Die Idee des Waldkindergartens kommt ursprünglich aus Dänemark, hat sich aber auch in Deutschland mittlerweile etabliert. Grundidee ist, dass die Kinder jeden Tag mehrere Stunden draußen in der Natur sind.

Den Waldkindergarten in Rosellerheide gibt es seit fast 15 Jahren. Eine Elterninitiative war begeistert von der Idee, suchte ein geeignetes Waldgrundstück und einen großen Bauwagen, den sie eigenhändig umbaute und als beheizbaren Bastel- und Spielraum einrichtete. Mittlerweile ist ein zweiter Bauwagen dazu gekommen, in dem ebenfalls gebastelt, gespielt und gelesen werden kann und der als Schulzimmer für die Vorschule dient. Auf dem großen Areal sind unter reger Mithilfe der Eltern viele weitere Spielmöbel und Stationen entstanden, die für viel Abwechslung und Anregung sorgen.

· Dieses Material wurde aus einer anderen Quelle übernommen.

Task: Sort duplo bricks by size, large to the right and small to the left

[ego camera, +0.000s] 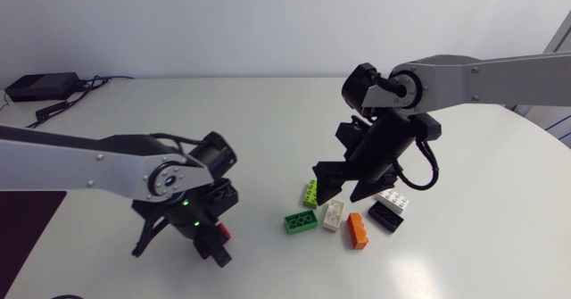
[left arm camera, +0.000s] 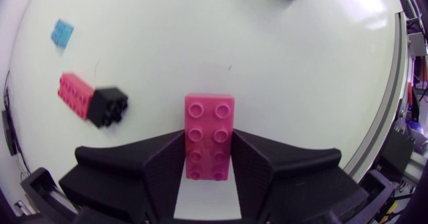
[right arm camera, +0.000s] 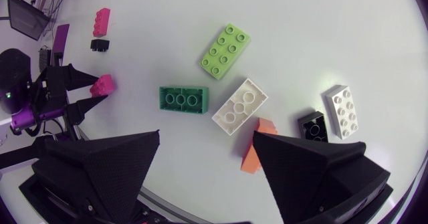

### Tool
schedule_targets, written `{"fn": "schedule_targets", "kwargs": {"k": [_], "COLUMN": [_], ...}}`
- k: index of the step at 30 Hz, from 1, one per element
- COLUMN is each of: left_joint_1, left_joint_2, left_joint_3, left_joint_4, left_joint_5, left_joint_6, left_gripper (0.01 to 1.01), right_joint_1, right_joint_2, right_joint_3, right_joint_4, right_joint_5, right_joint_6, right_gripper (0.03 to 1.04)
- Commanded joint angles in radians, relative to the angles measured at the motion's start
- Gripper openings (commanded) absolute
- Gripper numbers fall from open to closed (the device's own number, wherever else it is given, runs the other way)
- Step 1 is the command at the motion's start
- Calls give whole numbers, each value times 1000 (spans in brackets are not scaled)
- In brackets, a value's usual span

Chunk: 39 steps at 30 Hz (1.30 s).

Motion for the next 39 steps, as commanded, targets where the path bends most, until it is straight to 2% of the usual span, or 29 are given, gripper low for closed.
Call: {"fn": "schedule_targets", "kwargs": {"k": [1,7,10,11,12,13,14,17,20,26,29,32,36,39], "left_joint_1": [-67,-196,-225,-234,-243,-248,-248,-216,-139,64,168,262,383,409], "left_joint_2": [78,222,302,316,324,322,313,258,183,12,-18,-23,-6,18], "left_joint_3": [133,343,432,450,467,475,479,467,425,271,205,140,129,117], "left_joint_4": [-29,-35,-41,-44,-51,-52,-54,-63,-89,-103,-97,-24,22,66], "left_joint_5": [1,6,29,30,30,30,30,30,29,27,21,-43,-66,-128], "left_joint_6": [-36,-48,-51,-54,-56,-54,-54,-53,-51,-28,-11,-10,-53,-123], "left_gripper": [316,328,411,530,767,962,995,995,995,990,990,989,989,989], "right_joint_1": [-16,-82,-117,-125,-134,-144,-151,-167,-160,-41,8,34,60,67], "right_joint_2": [-33,-60,-75,-79,-84,-86,-87,-89,-70,22,77,123,149,163], "right_joint_3": [-29,-52,-65,-68,-69,-68,-65,-54,-29,70,142,193,228,242], "right_joint_4": [-22,-31,-31,-31,-32,-37,-38,-41,-38,-32,-37,-37,-35,-31], "right_joint_5": [-2,-2,-2,-2,-2,-2,-1,-2,-4,-2,1,4,5,7], "right_joint_6": [19,5,-4,-6,-9,-13,-15,-21,-21,6,19,26,40,46], "right_gripper": [1003,1003,1003,1003,1003,1003,1003,1003,1003,1003,1003,1003,1003,1003]}}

Das Rezept für eine glückliche Kindheit: Viel Natur und frische Luft

Das Gelände wirkt wie eine Mischung aus Villa Kunterbunt und Bullerbü, man könnte es von weitem auch für eine idyllische Wagenburg halten, wäre da nicht die vielen fröhlichen Kinderstimmen und das helle Kinderlachen der 20 kleinen „Frischlinge“ im Alter von 3 bis 6 Jahren. An einigen Ecken hat der Kindergarten durchaus noch „Projektcharakter“: „Es gibt immer viel zu tun“, so Jens Meißner, ein Vater, der auch gleichzeitig im Vorstand ist. „Zurzeit bauen wir an einer Überdachung über dem einen der Bauwagen und das Projekt „Komposttoilette“ steht auch noch auf dem Plan. Da könnten wir den Kita-Preis, wenn wir ihn denn gewinnen, wirklich gut gebrauchen.“ Beworben hatte sich der Waldkindergarten erstmals in diesem Jahr für den vom Bundesbildungsministerium seit 2018 vergebenen Preis und man war selbst ganz überrascht, dass es die „Frischlinge“ unter die ersten 25 geschafft haben. Aber eigentlich auch nicht. „Unser Waldkindergarten ist schon was Besonderes. Und er erfüllt die Kriterien des Wettbewerbs hinsichtlich individueller Persönlichkeitsentwicklung, Sozialraumgestaltung, Bildungsangebote, pädagogischer Praxis und ressourcenschonender Nachhaltigkeit.“

Bis zur Preisverleihung im Mai 2019 in Berlin bleibt es für die Frischlinge also spannend. Im Januar entscheidet sich, ob sie eine Runde weiterkommen und unter die zehn Finalisten gelangen. Die bekommen dann Besuch von einem Expertenteam, das sich vor Ort umschaut und das eine oder andere Gespräch führt. Eine Jury bestimmt letztendlich die Gewinner. Der erste Platz erhält ein Preisgeld in Höhe von 25.000 Euro, der zweite und dritte Platz jeweils 10.000 Euro.

Geld, das der Waldkindergarten in jedem Fall gut gebrauchen und clever nutzen kann. Dass er es bereits unter die ersten 25 geschafft hat, ist aber an dieser Stelle immerhin schon eine große Auszeichnung.